覆活節過去了,沒消息傳來。亞科夫被強迫著習慣了牢獄裏的生活。塞勒曼給他的理由實在充足的過分,非叫他在“自由”與尤比的死活間做抉擇。時間久了,亞科夫甚至覺得,好似他的不自由已能代表些什麽,像一根繩套在他脖子上,扯斷了就顯得天真、沖動、不通事理。仿佛所有成熟理性的人,全是用放棄自己的自由才能換來這來之不易的成熟理性一般。

要是他自己決定被關在這,那麽他是自由地被關在這嗎?亞科夫日覆一日地思考這問題,簡直快要忘記時間的流逝。這問題折磨他,叫他精神恍惚,痛苦掙紮,讓太陽和月亮在狹窄的天井中只得徒勞地輪換穿梭。

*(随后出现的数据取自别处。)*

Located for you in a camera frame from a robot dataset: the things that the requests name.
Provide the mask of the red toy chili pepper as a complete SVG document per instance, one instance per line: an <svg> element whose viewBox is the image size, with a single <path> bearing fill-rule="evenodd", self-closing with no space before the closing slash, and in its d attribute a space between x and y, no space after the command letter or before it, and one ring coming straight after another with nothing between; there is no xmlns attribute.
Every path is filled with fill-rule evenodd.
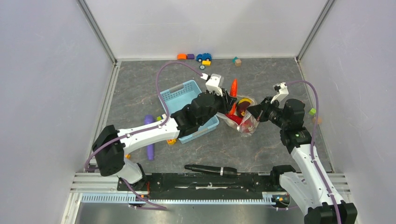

事發起初,亞科夫發現塞勒曼分給他的饢餅與烤肉變少了,洋蔥與鷹嘴豆泥也不再新鮮。他什麽也沒問,什麽也沒抱怨,覺得這作為囚犯的待遇理所應當;緊接著,他飲的酒水中帶上了酸澀味,混了雜質。他倒不覺得這是塞勒曼刻意苛待他,因那惹人厭煩的“閹人獄卒”貌似也像他一般日漸憔悴,節衣縮食;再後來,有一天,他聽見塞勒曼在外面與一個撒拉遜商人用阿拉伯語爭吵。

“我沒法再來了!”那商人喊,“錢沒命重要,你給再多錢我也沒法辦這事!”

亞科夫躺在一張簡陋的羊毛鋪上,歪著頭躲開天井投下的陽光。他從沙地拾起一片尖石頭——血奴很快發現這不是塊尖石頭,而是片陶瓷碎片。上面古老的手繪紋樣斑駁褪色,不知已被風沙蝕了幾百年。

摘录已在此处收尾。